Les bals commencent à devenir nombreux; tous les jours une nouvelle fête amène une nouvelle parure. Nous avons remarqué l'autre soir une charmante toilette, qui se composait d'une robe de tulle avec une seconde jupe ouverte sur les côtés et attachée de distance en distance par des coques de perles entourées de fleurs en marcassite; sur la draperie du corsage brillait une épingle Alexandrine; cette toilette était complétée par un turban en étoffe algérienne, et nous avons entendu dire autour de nous qu'il sort des magasins de mademoiselle Alexandrine. Il fait sensation.

Revenons aux toilettes de ville.

L'Illustration, qui voit tout, qui va partout, a fait dessiner cette robe lacée; elle est en moire grise ouverte sur un transparent de satin blanc; le lacet est en chenille grise, les manches sont demi-longues et laissent voir des sous-manches en tulle bouillonné; le chapeau est en velours orné de plumes.

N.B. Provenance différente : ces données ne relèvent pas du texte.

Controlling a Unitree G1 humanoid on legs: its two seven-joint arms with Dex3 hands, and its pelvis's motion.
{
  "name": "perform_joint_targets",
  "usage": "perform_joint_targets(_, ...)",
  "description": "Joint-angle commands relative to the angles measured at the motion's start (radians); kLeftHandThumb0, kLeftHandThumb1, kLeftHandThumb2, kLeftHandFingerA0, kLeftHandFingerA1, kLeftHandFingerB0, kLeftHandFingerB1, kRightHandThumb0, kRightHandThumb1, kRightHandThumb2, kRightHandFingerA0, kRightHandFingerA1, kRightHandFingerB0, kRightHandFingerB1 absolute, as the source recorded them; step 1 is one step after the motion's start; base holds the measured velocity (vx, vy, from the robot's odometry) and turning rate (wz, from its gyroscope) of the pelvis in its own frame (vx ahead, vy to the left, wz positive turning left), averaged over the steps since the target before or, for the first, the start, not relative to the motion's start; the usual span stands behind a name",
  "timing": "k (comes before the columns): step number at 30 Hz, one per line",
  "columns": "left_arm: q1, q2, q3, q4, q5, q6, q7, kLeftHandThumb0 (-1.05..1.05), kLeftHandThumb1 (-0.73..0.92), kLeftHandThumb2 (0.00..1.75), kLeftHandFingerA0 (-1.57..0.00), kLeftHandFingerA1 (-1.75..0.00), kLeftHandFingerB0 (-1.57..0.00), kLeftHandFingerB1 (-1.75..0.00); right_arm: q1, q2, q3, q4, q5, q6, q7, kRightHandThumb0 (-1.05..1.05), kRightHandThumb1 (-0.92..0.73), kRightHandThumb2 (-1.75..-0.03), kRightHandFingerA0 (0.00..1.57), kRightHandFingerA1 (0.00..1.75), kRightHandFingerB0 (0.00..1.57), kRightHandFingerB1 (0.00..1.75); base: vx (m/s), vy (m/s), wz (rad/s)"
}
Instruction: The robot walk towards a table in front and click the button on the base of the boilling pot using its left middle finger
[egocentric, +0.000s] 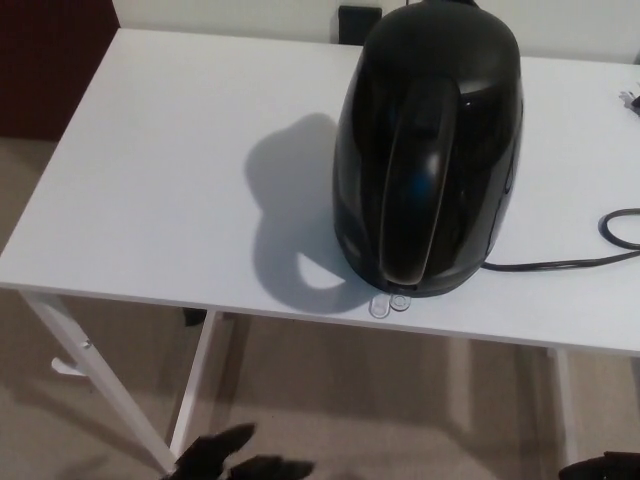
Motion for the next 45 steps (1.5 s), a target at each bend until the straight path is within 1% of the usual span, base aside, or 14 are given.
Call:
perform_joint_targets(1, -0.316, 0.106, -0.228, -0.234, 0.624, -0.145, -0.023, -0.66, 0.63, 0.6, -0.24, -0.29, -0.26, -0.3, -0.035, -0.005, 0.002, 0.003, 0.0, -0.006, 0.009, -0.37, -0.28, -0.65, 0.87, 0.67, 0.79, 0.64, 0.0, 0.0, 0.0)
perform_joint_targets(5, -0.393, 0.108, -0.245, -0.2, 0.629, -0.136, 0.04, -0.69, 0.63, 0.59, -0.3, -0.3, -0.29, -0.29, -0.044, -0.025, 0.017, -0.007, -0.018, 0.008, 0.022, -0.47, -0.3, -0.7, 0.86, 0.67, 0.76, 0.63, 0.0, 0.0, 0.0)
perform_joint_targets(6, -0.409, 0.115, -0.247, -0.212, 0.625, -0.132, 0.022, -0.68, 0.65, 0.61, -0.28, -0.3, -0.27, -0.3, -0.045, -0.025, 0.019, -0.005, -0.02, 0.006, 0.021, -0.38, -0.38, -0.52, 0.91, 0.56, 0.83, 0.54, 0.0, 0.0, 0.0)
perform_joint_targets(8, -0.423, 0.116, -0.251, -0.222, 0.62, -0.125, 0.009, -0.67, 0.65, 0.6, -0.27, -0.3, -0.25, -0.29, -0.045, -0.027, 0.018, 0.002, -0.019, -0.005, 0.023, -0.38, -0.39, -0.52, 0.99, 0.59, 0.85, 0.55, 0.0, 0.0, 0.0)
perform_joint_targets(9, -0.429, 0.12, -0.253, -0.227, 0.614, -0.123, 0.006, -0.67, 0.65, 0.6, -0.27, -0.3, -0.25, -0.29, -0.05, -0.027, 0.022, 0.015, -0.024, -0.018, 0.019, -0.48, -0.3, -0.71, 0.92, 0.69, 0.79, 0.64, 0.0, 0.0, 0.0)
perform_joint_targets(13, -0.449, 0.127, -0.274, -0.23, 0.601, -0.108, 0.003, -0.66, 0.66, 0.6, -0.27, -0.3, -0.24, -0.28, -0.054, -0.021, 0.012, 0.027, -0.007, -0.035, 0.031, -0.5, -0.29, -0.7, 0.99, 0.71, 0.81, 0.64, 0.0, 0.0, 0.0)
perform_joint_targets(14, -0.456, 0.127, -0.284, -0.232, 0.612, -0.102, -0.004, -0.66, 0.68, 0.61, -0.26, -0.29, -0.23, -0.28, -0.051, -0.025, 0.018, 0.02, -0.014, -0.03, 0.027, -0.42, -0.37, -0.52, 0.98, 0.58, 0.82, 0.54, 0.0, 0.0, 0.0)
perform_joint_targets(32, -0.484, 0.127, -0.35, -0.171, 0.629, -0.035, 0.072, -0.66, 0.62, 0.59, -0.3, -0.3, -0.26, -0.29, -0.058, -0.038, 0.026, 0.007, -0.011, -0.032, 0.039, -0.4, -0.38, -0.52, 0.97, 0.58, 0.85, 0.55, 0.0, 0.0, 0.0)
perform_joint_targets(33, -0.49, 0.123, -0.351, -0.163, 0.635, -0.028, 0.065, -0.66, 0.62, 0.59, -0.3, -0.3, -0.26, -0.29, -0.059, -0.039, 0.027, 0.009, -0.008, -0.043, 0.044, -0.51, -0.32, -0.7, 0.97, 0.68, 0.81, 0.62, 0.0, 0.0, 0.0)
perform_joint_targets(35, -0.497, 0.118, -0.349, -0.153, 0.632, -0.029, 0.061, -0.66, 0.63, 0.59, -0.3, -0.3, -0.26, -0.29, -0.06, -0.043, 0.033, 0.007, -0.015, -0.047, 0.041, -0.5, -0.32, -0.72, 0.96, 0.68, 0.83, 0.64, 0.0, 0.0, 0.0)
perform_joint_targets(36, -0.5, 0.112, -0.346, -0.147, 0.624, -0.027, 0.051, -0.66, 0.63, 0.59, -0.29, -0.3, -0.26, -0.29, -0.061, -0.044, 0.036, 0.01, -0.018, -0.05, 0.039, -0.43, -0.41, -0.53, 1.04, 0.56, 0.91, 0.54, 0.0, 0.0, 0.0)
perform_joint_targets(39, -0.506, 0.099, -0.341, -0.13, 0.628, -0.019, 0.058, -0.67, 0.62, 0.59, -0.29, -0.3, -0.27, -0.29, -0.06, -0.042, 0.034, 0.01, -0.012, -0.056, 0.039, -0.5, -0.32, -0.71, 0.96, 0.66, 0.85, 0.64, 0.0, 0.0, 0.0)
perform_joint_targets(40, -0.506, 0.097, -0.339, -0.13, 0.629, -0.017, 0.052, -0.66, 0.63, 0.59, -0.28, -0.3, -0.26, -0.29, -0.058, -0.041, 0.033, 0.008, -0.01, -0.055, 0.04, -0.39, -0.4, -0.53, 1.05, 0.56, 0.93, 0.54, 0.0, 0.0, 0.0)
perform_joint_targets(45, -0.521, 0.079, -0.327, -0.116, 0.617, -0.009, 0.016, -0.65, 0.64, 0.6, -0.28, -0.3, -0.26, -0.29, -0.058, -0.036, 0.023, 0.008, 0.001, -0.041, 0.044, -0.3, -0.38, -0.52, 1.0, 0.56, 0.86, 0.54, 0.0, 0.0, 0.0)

Malgré la douceur de la saison, on a garni beaucoup les robes et les kazaveckas en fourrure. Voici une robe bordée tout autour de deux rangs de martre qui remontent devant et forment ainsi quatre bandes qui se terminent à la ceinture; une bande plus large est posée sur le corsage et tourne autour du col; les manches sont justes et bordées au bas d'une fourrure.